MEXICO CITY (Reuters) – Mexican President Andres Manuel Lopez Obrador announced he has picked Miguel Angel Maciel to be his next energy minister, less than a year before the end of his six-year government, he wrote in a Monday post on social media.
Maciel will replace Rocio Nahle, who served as energy chief and chair of the board of state-owned oil company Pemex since the beginning of Lopez Obrador’s term in late 2018.
Nahle stepped down on Friday to enter the race for governor of her home state of Veracruz, one of Mexico’s top oil and gas producers.
Maciel has previously served as deputy energy minister, and Lopez Obrador stressed in his post on X that the petroleum engineer by training is trusted “due to his honesty and proven convictions in favor of national sovereignty.”
Nahle formally left her job as minister before the president’s most important energy infrastructure project, the Olmeca oil refinery in his home state Tabasco, has come online.

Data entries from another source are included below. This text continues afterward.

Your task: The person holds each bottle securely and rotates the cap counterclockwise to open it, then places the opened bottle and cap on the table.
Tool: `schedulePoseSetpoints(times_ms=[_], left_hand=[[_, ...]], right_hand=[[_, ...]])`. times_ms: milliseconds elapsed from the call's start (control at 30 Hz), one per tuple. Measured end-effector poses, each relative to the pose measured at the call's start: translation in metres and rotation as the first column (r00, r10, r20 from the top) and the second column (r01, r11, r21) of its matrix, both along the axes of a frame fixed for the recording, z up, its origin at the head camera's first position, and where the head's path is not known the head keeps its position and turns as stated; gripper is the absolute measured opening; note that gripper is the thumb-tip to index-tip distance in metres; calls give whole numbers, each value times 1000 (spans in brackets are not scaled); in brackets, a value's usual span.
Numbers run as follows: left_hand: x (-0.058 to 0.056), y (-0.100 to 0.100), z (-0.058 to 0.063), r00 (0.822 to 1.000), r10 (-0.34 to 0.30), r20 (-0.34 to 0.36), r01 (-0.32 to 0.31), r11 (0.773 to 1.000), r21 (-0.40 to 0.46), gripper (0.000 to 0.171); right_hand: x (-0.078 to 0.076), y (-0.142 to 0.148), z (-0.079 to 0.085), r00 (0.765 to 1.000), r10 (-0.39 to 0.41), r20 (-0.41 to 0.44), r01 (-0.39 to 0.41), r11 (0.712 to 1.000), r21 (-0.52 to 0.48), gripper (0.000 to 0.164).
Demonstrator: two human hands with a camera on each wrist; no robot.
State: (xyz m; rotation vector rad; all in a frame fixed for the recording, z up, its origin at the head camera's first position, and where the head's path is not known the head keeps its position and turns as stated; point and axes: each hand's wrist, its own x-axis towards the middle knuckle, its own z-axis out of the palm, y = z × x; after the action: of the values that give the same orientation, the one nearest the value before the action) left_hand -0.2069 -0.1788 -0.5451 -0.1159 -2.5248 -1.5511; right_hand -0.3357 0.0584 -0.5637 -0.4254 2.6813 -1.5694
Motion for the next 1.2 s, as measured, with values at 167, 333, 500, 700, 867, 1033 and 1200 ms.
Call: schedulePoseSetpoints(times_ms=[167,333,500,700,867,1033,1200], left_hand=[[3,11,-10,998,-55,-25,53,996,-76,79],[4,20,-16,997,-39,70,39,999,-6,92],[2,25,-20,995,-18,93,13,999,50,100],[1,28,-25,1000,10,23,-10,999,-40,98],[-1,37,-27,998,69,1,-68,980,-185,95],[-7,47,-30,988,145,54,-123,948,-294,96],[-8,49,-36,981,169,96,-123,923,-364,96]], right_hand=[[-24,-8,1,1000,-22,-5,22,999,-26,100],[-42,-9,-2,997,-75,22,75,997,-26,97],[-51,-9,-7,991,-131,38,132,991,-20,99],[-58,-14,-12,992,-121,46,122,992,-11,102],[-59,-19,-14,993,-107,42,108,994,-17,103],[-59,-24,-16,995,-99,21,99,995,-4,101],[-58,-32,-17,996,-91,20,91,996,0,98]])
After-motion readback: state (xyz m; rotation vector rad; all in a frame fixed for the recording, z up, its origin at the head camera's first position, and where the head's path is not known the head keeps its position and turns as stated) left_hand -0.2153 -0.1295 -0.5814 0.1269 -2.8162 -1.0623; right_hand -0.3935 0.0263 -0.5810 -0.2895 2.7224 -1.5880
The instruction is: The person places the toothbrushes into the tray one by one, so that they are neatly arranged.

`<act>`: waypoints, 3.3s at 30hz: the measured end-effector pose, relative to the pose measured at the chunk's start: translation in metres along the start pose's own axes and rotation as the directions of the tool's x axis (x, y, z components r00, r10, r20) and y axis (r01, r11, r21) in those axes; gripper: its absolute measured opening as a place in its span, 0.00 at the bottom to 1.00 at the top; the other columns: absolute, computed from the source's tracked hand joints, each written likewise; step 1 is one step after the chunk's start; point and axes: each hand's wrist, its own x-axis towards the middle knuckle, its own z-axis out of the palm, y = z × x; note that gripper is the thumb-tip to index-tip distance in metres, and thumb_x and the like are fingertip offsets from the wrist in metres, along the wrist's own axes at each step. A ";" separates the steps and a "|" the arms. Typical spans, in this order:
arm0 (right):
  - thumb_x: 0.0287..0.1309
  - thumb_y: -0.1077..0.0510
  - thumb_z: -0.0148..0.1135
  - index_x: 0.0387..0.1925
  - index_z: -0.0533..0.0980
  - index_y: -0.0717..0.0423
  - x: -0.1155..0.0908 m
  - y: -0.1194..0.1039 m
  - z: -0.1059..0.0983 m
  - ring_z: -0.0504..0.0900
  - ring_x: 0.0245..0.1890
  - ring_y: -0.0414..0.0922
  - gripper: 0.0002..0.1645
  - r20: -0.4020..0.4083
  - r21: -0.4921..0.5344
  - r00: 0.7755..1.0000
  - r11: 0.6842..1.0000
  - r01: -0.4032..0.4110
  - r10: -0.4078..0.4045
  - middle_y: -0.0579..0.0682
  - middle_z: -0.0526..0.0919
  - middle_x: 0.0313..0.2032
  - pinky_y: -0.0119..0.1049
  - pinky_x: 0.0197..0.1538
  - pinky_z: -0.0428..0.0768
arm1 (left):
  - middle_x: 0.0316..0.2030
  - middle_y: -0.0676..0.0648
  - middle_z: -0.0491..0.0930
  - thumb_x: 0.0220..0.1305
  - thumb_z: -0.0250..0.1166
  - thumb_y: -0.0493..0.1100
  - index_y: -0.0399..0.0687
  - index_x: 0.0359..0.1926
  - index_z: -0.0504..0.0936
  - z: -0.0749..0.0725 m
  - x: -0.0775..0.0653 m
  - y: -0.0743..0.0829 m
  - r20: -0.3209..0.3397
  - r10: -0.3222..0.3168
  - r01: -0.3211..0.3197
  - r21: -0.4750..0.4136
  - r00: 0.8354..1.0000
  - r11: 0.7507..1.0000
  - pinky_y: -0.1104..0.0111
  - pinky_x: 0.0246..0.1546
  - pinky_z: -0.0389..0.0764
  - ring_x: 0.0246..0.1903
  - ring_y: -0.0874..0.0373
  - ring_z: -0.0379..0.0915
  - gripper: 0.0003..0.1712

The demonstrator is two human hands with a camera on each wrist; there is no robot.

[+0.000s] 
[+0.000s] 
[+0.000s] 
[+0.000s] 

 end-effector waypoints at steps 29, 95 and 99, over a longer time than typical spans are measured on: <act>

Lopez Obrador tasked Nahle with overseeing the project, which is running behind schedule and over budget.
Located in the Gulf coast port of Dos Bocas, the refinery will be Pemex’s biggest such facility when it does begin commercial production.
The project, along with the full acquisition of the Houston-based Deer Park refinery, is designed to help wean Mexico off of its decades-long dependency on imported motor fuels, a major policy goal of Lopez Obrador.